▶ _YOUR INSTRUCTIONS_: Your task is to reproduce, verbatim and without pictures, the lines from the opening of the listing through the line containing "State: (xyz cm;".

▶ _DATA LISTING_:
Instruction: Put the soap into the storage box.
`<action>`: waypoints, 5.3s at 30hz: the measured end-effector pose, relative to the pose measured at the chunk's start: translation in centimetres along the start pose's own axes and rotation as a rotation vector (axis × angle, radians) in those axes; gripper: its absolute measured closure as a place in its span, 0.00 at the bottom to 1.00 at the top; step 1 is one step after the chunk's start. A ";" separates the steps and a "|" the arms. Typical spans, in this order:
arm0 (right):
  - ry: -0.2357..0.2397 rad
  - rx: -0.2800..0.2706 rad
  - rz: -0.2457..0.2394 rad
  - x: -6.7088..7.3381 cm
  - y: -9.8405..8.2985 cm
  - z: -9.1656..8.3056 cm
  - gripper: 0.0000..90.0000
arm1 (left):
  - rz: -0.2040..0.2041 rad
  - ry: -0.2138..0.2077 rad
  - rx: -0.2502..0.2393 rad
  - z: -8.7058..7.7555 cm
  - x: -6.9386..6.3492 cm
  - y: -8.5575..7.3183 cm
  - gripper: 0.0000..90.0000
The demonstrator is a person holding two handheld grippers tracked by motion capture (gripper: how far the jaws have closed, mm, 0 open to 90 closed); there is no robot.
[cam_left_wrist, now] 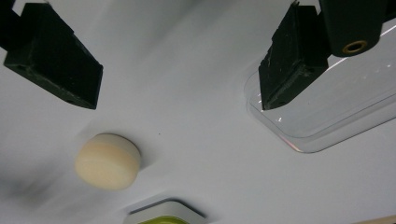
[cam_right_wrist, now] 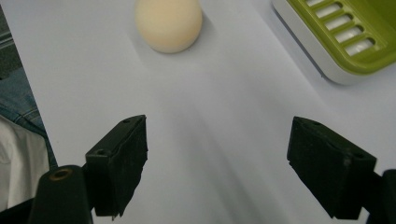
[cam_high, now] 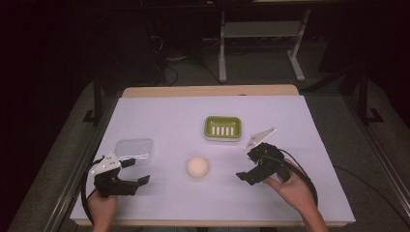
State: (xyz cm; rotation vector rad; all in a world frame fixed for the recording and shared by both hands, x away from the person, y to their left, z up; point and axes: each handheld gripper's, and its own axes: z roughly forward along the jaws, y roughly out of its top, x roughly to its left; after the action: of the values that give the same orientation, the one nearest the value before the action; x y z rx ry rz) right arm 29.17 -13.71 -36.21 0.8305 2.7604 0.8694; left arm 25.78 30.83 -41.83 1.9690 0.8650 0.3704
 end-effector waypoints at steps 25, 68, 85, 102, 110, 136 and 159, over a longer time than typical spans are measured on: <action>0.030 0.039 -0.092 1.1 3.9 2.1 0.21 | -0.004 0.003 0.001 0.0 0.0 0.0 0.14; 0.110 0.131 -0.148 2.9 9.7 7.7 0.18 | 0.004 -0.002 0.000 0.1 -0.1 0.1 0.14; 0.119 0.181 -0.150 3.2 11.3 9.8 0.18 | 0.005 -0.003 -0.001 0.1 -0.1 0.1 0.14; 0.113 0.241 -0.148 3.5 11.5 11.8 0.18 | -0.001 -0.004 -0.002 0.1 -0.2 0.1 0.14; 0.111 0.255 -0.148 3.5 11.5 12.5 0.18 | 0.000 -0.005 -0.002 0.1 -0.2 0.1 0.14; 0.079 0.323 -0.164 3.6 11.4 14.5 0.22 | 0.003 -0.007 -0.001 0.1 -0.2 0.1 0.14; 0.066 0.337 -0.180 3.8 11.4 14.6 0.26 | 0.003 -0.007 -0.001 0.1 -0.2 0.1 0.14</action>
State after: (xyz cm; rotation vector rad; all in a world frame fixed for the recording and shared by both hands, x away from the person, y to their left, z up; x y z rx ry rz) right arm 35.33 3.35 -41.68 0.5908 3.0297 0.4127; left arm 25.72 30.58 -41.79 1.9697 0.8571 0.3654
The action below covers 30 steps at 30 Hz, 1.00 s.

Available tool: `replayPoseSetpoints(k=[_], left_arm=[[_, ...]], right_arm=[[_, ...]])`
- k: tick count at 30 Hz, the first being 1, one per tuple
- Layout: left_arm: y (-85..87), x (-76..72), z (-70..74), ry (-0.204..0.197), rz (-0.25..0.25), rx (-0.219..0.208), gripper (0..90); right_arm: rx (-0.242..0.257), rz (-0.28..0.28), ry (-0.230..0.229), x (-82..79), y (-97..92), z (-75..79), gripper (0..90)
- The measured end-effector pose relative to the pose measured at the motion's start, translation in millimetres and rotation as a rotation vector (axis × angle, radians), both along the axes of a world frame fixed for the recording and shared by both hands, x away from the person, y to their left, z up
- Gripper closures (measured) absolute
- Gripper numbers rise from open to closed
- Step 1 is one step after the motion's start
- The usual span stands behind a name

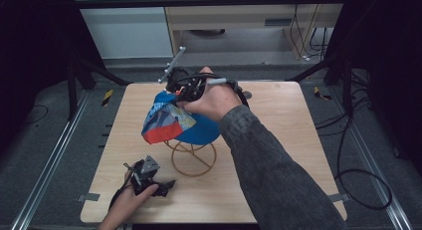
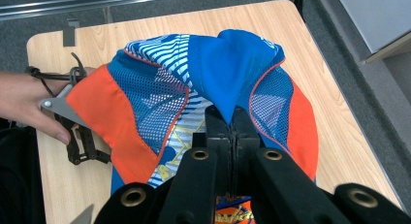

▶ _OUTPUT OF THE TASK_:
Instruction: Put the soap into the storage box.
`<action>`: waypoints, 5.3s at 30hz: the measured end-effector pose, relative to the pose measured at the chunk's start: translation in centimetres along the start pose's own axes and rotation as a rotation vector (axis × angle, radians) in those axes; gripper: its absolute measured closure as a place in its span, 0.00 at the bottom to 1.00 at the top; step 1 is one step after the chunk's start. A ";" separates the steps and a "|" the arms. Typical spans, in this order:
arm0 (right):
  - ry: -0.2357..0.2397 rad
  - rx: -0.2800..0.2706 rad
  - rz: -0.2457..0.2394 rad
  - x: -6.7088..7.3381 cm
  - y: -9.8405..8.2985 cm
  - z: -9.1656..8.3056 cm
  - gripper: 0.0000..90.0000
arm1 (left):
  - rz: -0.2040..0.2041 rad
  - ry: -0.2138..0.2077 rad
  - rx: -0.2502..0.2393 rad
  - z: -8.7058..7.7555 cm
  - x: -6.9386..6.3492 cm
  - y: -8.5575..7.3183 cm
  - gripper: 0.0000..90.0000
The demonstrator is a person holding two handheld grippers tracked by motion capture (gripper: how far the jaws have closed, mm, 0 open to 90 closed); there is no robot.
[cam_left_wrist, now] 
[cam_right_wrist, now] 
[cam_high, now] 
State: (xyz cm; rotation vector rad; all in a world frame fixed for the recording and shared by both hands, x away from the person, y to their left, z up; point and axes: each handheld gripper's, and its own axes: z roughly forward along the jaws, y roughly out of its top, x roughly to its left; after the action: of the values that give the same orientation, the one nearest the value before the action; x y z rx ry rz) right arm 29.17 -13.71 -36.21 0.8305 2.7604 0.8694; left arm 25.78 30.83 -41.83 1.9690 0.8650 0.3704

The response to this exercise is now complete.